The raging health-care debate going on in our nation’s capital is bringing to the fore another debate that has been simmering beneath the surface of our culture for years: Capitalism vs Socialism. Thanks to intrepid capitalists, socialism is considered a dirty word in American politics despite places like Sweden and France whose socialist health-care systems function quite well (at least when compared to the broad spectrum of American health-care for both insured and uninsured) A socialist health-care system in America might well work better for more people than the current system, but we will never have a socialist health-care system in America. What we will end up with, what congress will push through and the president will sign into law, is a compromised system that may succeed in lowering costs a bit, but will certainly not be universal and will no doubt be underfunded. And that is the unfortunate downfall of any attempt at socialism in America, in order for socialism to work, everyone must commit to it and agree to pay for it and that is just not possible in America today. Once again, California leads the way with their push for ever-increasing social programs while rejecting any attempt to raise taxes to pay for them.
But really, if the goal is to improve the affordability of health-care and increase the level of care patients receive, there are other options. Unfortunately, the majority of those options (the ones that don’t simply give the middle-finger to poor people) upset the sacred cows of capitalism: profits. But really, if the goal of a health-care system is anything other than making sick people well, it has lost it’s way. Our health-care system has the added goal of making money. This should scare you.
Ostensibly, an insurance company would take good care of clients so as to not get sued and to attract more clients.

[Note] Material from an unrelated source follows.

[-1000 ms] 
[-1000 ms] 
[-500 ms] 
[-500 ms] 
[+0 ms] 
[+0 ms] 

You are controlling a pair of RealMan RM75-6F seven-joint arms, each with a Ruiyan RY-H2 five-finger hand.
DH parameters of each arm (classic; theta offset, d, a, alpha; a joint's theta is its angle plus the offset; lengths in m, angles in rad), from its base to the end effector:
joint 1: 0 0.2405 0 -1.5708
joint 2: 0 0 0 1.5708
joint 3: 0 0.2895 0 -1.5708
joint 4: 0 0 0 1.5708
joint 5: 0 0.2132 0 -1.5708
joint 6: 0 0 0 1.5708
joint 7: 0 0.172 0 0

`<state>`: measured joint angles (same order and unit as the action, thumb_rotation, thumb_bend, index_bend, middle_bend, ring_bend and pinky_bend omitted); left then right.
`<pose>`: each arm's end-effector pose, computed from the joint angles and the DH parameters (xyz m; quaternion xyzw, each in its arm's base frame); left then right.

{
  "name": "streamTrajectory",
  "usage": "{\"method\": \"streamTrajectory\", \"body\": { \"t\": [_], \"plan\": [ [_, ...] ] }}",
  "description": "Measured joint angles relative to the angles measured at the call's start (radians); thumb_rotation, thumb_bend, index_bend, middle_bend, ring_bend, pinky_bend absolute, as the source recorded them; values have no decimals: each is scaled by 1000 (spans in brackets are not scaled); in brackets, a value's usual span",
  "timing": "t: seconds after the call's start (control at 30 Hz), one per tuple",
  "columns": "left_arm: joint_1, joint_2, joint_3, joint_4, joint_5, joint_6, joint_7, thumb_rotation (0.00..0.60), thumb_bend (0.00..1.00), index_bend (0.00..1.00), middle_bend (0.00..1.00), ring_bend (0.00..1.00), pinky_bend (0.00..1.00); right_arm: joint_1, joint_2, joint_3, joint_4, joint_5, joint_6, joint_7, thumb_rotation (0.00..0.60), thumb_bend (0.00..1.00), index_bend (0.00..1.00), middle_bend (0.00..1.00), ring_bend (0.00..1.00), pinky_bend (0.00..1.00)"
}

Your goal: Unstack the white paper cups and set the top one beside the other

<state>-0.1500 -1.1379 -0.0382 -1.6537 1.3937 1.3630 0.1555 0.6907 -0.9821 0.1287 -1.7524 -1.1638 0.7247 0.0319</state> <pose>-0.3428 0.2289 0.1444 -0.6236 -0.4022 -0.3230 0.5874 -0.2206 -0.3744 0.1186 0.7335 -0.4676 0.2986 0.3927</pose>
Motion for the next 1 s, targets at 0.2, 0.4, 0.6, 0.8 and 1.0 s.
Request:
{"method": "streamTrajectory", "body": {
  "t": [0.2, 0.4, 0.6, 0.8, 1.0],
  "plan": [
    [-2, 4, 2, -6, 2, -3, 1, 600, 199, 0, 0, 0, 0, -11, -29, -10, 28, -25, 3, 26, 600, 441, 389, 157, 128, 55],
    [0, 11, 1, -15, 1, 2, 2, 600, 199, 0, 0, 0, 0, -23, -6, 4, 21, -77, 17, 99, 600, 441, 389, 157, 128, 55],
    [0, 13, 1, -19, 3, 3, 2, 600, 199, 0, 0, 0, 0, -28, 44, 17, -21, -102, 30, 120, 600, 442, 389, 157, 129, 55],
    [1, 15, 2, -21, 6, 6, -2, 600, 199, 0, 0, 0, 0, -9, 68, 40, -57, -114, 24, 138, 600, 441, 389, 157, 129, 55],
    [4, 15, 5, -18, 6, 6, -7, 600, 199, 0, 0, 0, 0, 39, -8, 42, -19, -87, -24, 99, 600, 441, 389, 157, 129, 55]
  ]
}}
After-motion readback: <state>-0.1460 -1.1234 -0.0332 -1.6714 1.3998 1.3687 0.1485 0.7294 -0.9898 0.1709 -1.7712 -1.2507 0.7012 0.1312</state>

But what if your health became a liability to their bottom line? Suddenly, you have a preexisting condition and your insurance has gone bye-bye. In the war of priorities, your health has lost out to mega-insurance-corps’ profit margin. The problem with health care right now, as well as energy, prisons, and countless other institutions that we rely on is that we have allowed them to be run for profit.
Anyone remember RoboCop? In that movie, the city of Detroit has outsourced its police force to a huge corporation. It seems like a ridiculous idea except we’ve already done that with many of our prisons. And now we have the companies running said prisons lobbying for stiffer penalties, which is of course meant to keep us safe and has nothing to do with getting more money for having more clients (IE: prisoners.)
Socialized health-care would solve the profit problem but would create a large set of other problems (for instance, how to pay for it.) There is a solution closer to the center, however: The Non-Profit. It may be difficult, but imagine a non-profit insurance company. What would that look like? By buying in to a non-profit insurance plan, the insurance company pools the resources and insulates you from the cost of health-care should you need it. It’s what an insurance company is supposed to do, but because for-profit insurance companies must also look at the bottom-line they may refuse to allow you a needed procedure (or at least refuse to pay for it which is, for most people, the same thing.) The non-profit insurance company would be free of that secondary (or in many cases primary) obligation to make money for their investors, and would be free to offer the best level of care possible.
The majority of hospitals in America are non-profit. Any profits they make go straight back into the hospital to purchase the best equipment and to allow them to hire the best people available. Non-Profit organizations like the Mayo Clinic are world-renowned for their care. Why not have a non-profit insurance company working towards that same goal? The goal of making sick people well and keeping healthy people from getting sick?
The same principle can be applied to many other areas of our country. If profits are not the goal, companies can focus on treating their employees better which in turn leads to better service of customers. Better service of customers leads to more customers and higher profits. Ironically, the best way to make profits is to not worry about profits. We in America have completely lost this. Our corporations’ obsession with profit margins have lead them to take unnecessary risks, cut costs any way they can (usually from customer service and/or by lowering the quality of their products. See: GM and planned obsolescence for the later, AT&T and Comcast for the former), and to treat the customer like the enemy. Let’s face it, if you’re an insurance company with the goal of making money and someone makes a claim, they are directly interfering with your goal. Even if responding to that claim is the stated purpose of your company, you’re going to fight it as best you can and make the customer jump through as many hoops as possible to get anywhere.
We need our companies to stop looking at the bottom-line and start serving their customers. If profits get immediately put to use growing the company, most companies would benefit and investors would get more money in the long term. It’s a smaller slice of a much bigger pie. Would you rather have 2% of a million dollars or 50% of $30,000? Looking at the landscape of our economy the last couple years, it’s clear that companies have done far more harm to themselves and their reputations and their profit margins by seeking more and more profits than they would have even by taking a slight loss to better serve their customers, clients, and employees. Their stock prices over the last year certainly show it.